--- REQUIREMENT ---
Below is a block of entries; repeat exactly the lines starting at the line that contains "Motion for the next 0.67" and ending at the line that contains "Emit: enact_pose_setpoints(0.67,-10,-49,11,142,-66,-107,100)", both included.

--- SUPPLIED RECORDS ---

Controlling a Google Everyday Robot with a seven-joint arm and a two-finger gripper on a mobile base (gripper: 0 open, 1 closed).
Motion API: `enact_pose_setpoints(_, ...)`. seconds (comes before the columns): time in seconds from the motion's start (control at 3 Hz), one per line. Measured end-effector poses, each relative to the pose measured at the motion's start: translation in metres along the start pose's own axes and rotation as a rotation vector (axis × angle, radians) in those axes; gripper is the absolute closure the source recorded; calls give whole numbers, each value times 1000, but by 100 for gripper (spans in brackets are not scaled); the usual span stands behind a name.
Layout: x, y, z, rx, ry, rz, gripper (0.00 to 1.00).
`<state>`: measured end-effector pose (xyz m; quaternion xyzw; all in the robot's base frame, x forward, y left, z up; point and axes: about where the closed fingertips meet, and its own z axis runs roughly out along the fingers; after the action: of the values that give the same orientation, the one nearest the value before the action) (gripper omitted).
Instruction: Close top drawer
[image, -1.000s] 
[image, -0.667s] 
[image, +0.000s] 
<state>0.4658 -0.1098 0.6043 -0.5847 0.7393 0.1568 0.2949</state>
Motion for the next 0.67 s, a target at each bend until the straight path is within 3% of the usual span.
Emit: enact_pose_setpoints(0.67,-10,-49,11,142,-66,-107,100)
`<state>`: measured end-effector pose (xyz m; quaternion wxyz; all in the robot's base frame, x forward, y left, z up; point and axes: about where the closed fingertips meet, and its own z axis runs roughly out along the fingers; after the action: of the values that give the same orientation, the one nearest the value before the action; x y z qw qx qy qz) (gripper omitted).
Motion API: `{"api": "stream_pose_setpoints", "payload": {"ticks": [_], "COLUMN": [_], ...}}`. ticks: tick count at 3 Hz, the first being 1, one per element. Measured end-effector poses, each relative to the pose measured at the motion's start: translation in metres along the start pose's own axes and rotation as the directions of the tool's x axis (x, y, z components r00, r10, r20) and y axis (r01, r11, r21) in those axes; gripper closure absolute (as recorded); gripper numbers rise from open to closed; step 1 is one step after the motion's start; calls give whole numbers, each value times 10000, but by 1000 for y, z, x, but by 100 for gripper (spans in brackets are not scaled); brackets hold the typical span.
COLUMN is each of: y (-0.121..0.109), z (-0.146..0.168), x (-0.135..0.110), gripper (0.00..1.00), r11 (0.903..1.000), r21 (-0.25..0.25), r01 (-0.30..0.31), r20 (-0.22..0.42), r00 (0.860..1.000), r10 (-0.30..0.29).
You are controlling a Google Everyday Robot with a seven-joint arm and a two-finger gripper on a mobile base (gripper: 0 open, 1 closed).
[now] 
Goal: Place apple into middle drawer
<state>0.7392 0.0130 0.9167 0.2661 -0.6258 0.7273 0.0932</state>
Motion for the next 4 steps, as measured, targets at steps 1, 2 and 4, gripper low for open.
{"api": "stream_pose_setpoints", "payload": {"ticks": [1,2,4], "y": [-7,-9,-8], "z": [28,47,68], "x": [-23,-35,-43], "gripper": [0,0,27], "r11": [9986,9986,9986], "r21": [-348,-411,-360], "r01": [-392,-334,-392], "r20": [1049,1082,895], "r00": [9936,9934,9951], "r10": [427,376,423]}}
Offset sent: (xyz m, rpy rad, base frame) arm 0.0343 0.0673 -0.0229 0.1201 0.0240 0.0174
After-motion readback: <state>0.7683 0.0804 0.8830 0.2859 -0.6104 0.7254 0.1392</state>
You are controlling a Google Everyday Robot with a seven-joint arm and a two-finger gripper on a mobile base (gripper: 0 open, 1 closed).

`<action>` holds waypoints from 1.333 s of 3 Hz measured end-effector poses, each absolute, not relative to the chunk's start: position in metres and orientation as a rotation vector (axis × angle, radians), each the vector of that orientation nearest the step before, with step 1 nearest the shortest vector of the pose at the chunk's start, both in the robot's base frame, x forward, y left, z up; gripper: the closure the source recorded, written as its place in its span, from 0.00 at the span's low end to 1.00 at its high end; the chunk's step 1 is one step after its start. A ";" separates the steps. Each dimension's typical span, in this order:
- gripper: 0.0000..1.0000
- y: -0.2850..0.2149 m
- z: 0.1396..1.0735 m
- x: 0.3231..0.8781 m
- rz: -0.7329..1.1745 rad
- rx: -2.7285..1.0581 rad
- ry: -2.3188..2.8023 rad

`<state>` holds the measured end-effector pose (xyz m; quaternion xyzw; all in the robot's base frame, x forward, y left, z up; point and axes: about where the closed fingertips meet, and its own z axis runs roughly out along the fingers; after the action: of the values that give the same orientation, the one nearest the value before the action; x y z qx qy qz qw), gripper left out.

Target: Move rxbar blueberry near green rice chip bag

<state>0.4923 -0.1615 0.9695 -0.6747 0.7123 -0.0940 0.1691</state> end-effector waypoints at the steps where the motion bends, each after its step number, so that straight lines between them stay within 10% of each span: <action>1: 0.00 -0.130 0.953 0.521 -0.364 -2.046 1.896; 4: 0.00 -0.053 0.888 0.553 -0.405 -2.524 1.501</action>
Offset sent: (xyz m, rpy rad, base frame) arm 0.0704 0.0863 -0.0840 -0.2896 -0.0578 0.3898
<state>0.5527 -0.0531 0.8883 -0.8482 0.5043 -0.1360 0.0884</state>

--- EXERCISE SOLUTION ---
Motion for the next 0.67 s, a target at each bend until the straight path is within 3% of the usual span.
Emit: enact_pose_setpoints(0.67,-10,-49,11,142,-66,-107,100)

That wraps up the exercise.